Repeat only the lines below from the one containing "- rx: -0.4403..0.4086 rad" through the one containing "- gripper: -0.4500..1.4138", inclusive, exactly as written.

:: Extracted information

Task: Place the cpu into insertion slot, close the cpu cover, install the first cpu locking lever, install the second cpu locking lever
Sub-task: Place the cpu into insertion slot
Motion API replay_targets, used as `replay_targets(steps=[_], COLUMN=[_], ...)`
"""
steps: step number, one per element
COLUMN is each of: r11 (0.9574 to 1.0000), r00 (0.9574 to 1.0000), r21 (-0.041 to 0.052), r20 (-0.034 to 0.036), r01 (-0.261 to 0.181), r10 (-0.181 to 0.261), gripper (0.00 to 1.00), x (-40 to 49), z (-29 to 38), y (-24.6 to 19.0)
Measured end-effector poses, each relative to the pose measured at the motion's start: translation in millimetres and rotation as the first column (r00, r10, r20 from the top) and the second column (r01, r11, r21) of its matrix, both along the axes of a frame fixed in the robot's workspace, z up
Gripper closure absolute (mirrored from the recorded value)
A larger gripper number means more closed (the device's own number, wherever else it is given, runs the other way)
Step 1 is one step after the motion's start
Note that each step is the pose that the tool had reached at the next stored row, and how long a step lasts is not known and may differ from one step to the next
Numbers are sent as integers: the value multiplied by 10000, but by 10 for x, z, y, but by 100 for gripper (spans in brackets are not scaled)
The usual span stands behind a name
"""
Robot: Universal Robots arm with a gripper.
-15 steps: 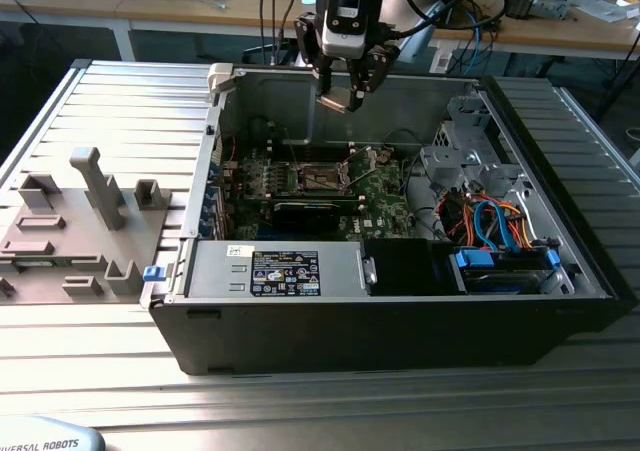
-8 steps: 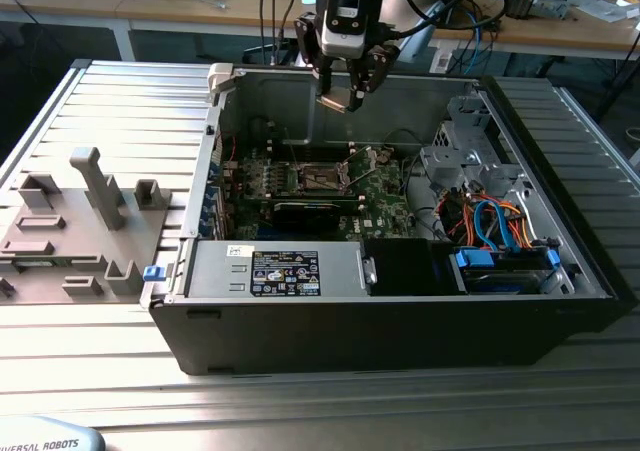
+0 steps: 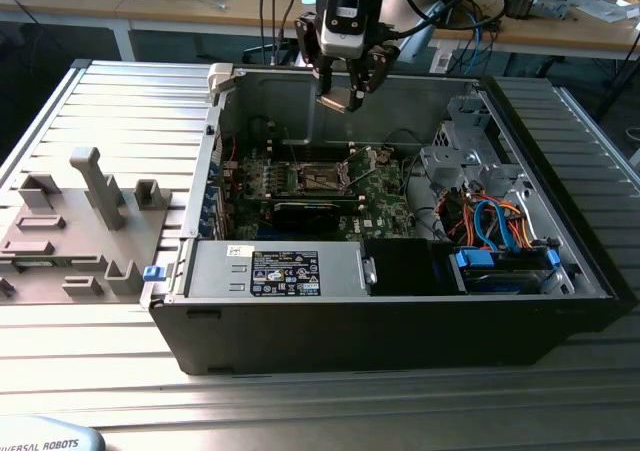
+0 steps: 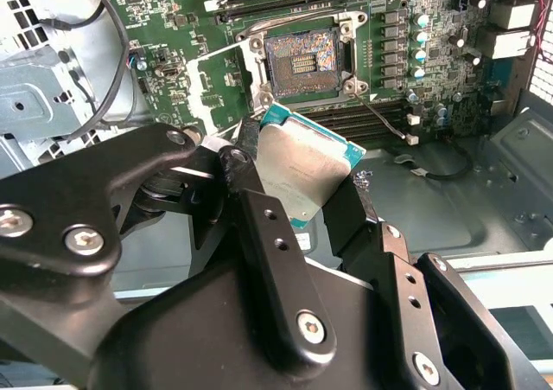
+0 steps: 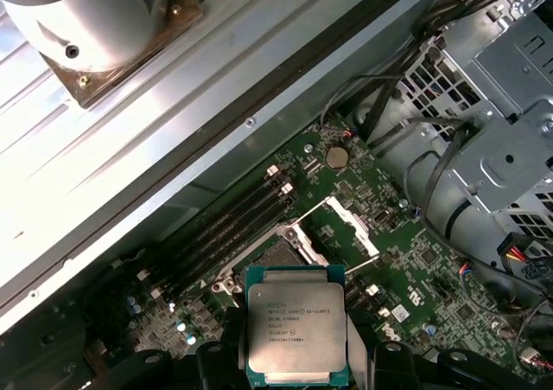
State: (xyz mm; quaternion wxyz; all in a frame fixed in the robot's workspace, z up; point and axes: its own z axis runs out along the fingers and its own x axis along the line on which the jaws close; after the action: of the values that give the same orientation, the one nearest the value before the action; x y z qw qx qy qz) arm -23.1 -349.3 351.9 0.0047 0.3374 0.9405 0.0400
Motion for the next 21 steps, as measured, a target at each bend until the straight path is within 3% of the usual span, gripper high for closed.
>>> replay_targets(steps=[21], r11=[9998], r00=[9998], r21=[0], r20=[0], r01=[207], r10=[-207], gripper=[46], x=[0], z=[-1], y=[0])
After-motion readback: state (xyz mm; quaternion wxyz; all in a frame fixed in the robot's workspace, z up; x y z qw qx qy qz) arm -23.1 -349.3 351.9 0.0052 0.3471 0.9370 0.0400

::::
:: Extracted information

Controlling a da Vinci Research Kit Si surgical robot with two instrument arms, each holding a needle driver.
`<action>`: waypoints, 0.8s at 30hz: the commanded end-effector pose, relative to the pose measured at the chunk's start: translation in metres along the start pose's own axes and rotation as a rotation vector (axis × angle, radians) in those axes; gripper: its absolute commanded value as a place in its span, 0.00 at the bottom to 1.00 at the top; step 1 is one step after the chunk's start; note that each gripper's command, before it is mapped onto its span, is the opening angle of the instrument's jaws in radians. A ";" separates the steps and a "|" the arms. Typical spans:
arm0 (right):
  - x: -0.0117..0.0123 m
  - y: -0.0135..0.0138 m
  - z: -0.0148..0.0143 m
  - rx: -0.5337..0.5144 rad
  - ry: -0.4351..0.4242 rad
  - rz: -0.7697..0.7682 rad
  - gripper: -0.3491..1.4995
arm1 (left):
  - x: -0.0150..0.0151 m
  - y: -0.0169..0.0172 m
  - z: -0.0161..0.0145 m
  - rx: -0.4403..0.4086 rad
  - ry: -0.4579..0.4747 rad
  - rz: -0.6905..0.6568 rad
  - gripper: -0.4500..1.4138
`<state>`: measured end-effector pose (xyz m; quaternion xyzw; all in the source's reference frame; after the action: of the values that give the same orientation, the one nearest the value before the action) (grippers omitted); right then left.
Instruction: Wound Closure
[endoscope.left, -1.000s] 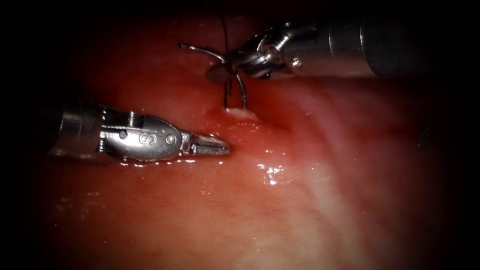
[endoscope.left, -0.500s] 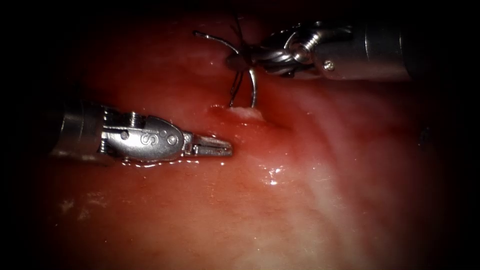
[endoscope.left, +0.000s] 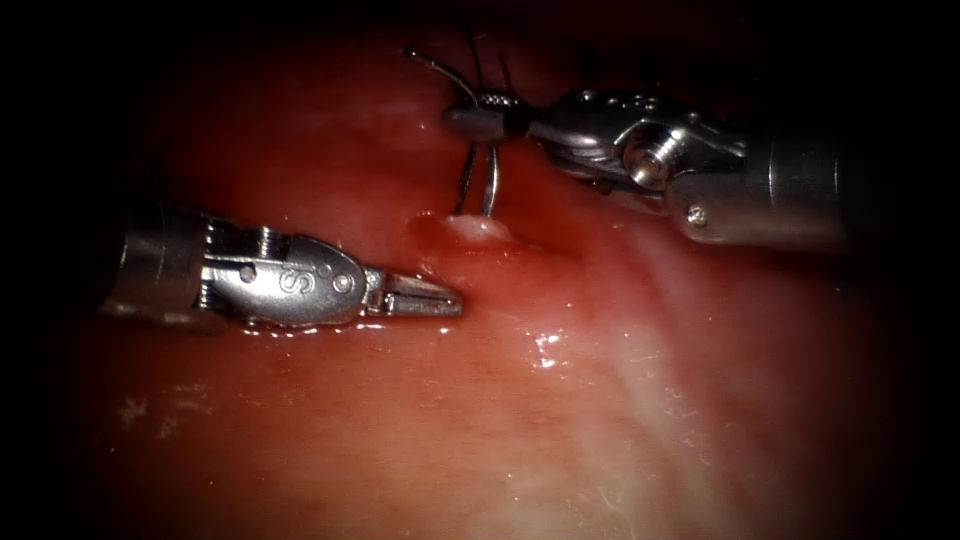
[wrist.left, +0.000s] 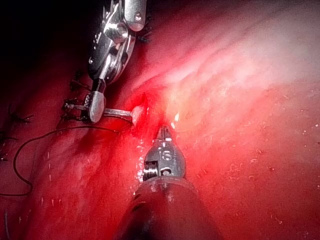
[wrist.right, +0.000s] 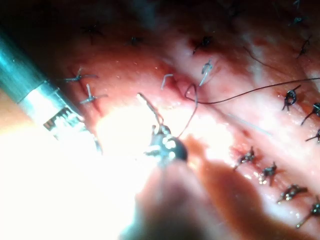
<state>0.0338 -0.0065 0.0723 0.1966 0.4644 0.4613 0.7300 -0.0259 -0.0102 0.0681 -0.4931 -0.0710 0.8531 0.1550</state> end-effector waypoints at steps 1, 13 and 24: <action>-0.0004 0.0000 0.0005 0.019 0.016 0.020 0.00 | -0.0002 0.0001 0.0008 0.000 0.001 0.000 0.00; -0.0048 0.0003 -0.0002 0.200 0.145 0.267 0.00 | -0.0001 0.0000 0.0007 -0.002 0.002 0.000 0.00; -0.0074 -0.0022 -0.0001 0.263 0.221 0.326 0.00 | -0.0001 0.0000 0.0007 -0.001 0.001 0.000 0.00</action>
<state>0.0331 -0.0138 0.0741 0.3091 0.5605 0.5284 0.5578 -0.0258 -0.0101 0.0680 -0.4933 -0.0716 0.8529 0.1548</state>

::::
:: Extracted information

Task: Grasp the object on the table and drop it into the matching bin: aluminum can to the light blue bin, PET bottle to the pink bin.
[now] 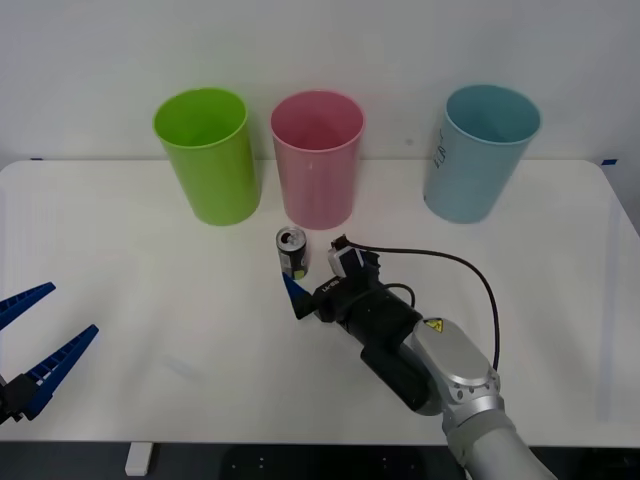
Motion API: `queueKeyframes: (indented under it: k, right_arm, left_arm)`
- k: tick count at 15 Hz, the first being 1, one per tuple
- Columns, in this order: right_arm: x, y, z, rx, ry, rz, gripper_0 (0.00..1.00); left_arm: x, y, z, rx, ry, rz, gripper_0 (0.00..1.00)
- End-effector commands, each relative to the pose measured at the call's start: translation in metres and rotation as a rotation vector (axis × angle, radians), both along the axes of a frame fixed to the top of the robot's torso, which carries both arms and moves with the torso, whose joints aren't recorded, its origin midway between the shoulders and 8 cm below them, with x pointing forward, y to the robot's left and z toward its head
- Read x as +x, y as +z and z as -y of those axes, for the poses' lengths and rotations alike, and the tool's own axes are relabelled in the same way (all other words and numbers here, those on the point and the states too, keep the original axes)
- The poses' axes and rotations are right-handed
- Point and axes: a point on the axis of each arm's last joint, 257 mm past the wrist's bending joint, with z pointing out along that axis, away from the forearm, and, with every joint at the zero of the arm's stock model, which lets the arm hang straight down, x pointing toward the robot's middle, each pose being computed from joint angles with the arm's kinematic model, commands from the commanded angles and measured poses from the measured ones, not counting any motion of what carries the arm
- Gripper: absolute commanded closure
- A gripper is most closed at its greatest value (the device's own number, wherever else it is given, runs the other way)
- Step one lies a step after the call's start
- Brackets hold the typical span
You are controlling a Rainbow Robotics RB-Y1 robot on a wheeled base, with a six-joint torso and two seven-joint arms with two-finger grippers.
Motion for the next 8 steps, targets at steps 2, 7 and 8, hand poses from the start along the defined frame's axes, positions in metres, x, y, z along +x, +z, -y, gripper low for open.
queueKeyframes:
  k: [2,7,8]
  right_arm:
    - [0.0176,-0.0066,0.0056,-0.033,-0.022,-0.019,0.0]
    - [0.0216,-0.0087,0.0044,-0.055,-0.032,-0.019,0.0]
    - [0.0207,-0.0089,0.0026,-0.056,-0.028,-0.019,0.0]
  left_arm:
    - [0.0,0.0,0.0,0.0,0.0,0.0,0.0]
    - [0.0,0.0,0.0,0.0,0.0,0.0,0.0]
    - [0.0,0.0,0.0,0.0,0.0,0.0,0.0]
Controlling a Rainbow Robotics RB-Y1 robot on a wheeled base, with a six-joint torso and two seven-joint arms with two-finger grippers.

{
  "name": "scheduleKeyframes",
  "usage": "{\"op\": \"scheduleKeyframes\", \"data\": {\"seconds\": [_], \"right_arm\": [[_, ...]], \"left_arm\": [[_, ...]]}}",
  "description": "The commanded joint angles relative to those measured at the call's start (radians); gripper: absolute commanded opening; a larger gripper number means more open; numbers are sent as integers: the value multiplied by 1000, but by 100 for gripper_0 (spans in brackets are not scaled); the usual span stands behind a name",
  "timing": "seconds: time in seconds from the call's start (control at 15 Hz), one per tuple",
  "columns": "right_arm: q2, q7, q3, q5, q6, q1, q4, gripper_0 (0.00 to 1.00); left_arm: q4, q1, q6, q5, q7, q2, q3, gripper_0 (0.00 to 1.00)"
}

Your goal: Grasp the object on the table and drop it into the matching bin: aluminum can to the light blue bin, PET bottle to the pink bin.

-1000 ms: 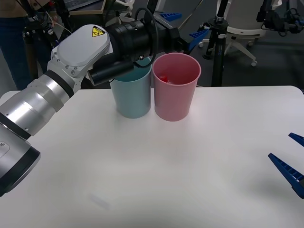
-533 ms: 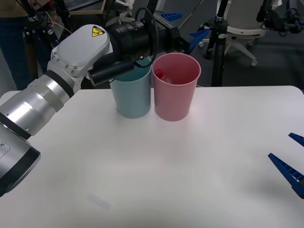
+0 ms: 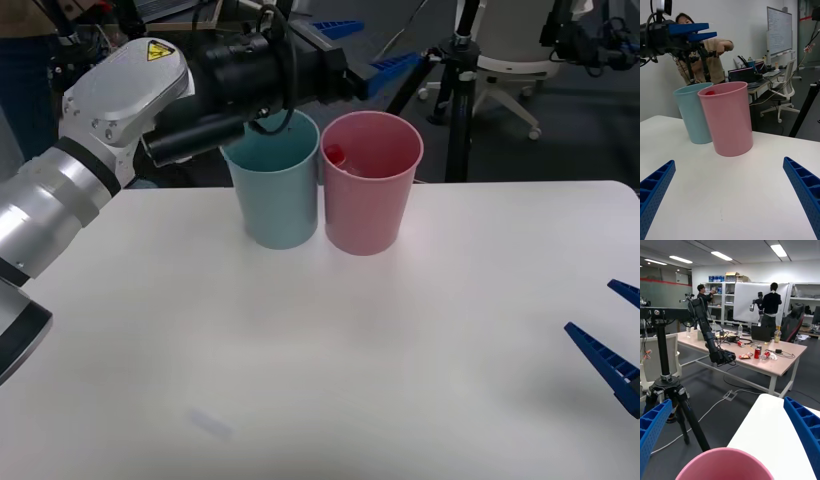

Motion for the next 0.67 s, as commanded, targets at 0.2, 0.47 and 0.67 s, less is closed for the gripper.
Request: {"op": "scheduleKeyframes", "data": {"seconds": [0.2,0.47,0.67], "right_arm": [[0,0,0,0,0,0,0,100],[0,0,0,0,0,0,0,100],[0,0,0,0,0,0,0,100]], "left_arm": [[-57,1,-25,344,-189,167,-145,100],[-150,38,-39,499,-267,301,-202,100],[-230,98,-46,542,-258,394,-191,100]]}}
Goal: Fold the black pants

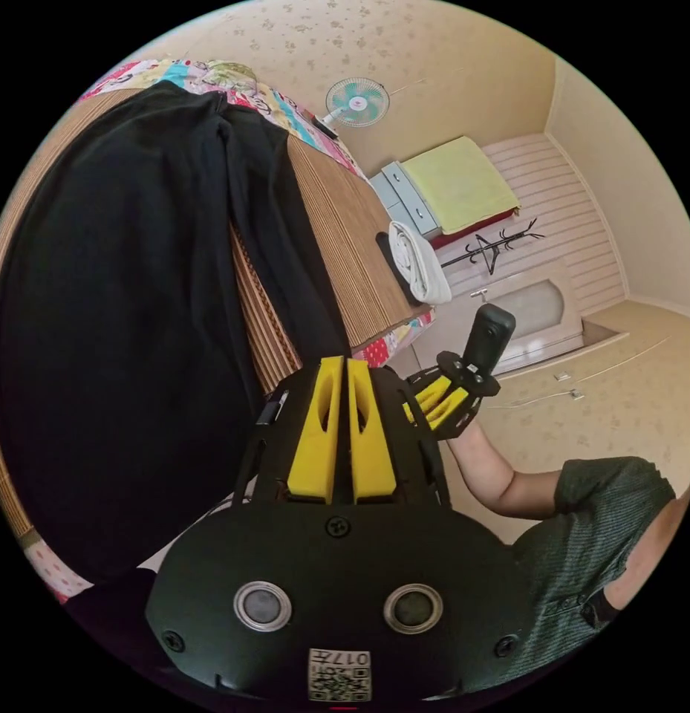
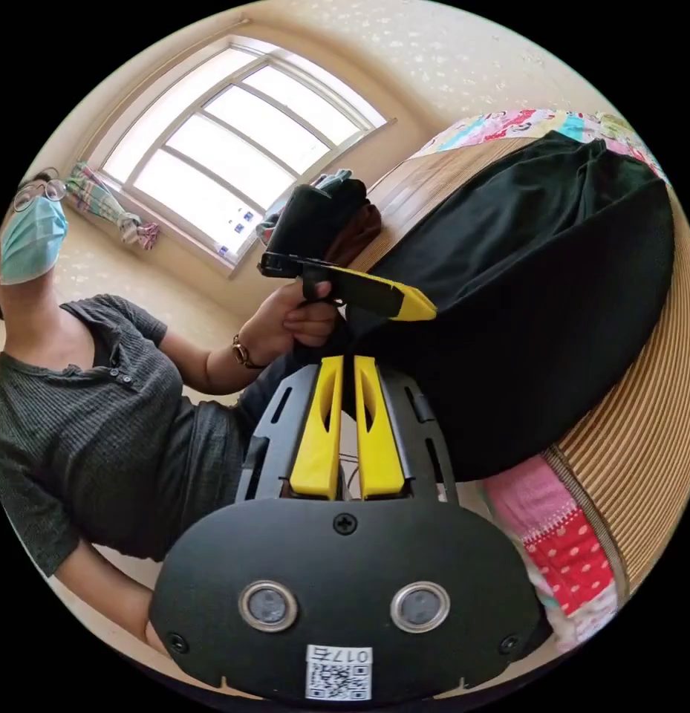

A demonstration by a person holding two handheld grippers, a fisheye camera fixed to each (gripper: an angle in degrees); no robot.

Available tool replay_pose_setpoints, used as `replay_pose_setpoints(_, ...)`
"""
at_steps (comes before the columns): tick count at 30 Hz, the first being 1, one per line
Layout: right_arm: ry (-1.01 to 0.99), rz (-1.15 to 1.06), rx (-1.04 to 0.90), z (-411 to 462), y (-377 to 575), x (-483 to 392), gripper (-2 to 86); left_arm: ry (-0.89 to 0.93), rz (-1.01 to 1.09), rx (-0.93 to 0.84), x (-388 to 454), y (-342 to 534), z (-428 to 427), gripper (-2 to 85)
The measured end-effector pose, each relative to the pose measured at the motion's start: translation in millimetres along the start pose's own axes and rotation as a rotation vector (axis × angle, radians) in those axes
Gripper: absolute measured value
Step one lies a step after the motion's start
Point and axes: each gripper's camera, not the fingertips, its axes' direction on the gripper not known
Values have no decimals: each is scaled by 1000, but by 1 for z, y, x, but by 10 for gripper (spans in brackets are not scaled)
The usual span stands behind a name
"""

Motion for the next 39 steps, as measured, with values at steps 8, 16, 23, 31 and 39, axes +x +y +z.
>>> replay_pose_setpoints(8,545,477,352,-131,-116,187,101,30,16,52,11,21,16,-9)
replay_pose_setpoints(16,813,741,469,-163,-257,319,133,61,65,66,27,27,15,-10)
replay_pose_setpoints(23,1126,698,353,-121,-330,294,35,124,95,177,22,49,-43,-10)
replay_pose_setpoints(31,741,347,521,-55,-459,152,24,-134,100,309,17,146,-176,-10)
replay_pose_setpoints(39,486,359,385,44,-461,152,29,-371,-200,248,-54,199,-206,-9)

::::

● **Task answer**:
  - rx: -0.4403..0.4086 rad
  - ry: -0.4579..0.4747 rad
  - rz: -0.6905..0.6568 rad
  - gripper: -0.4500..1.4138

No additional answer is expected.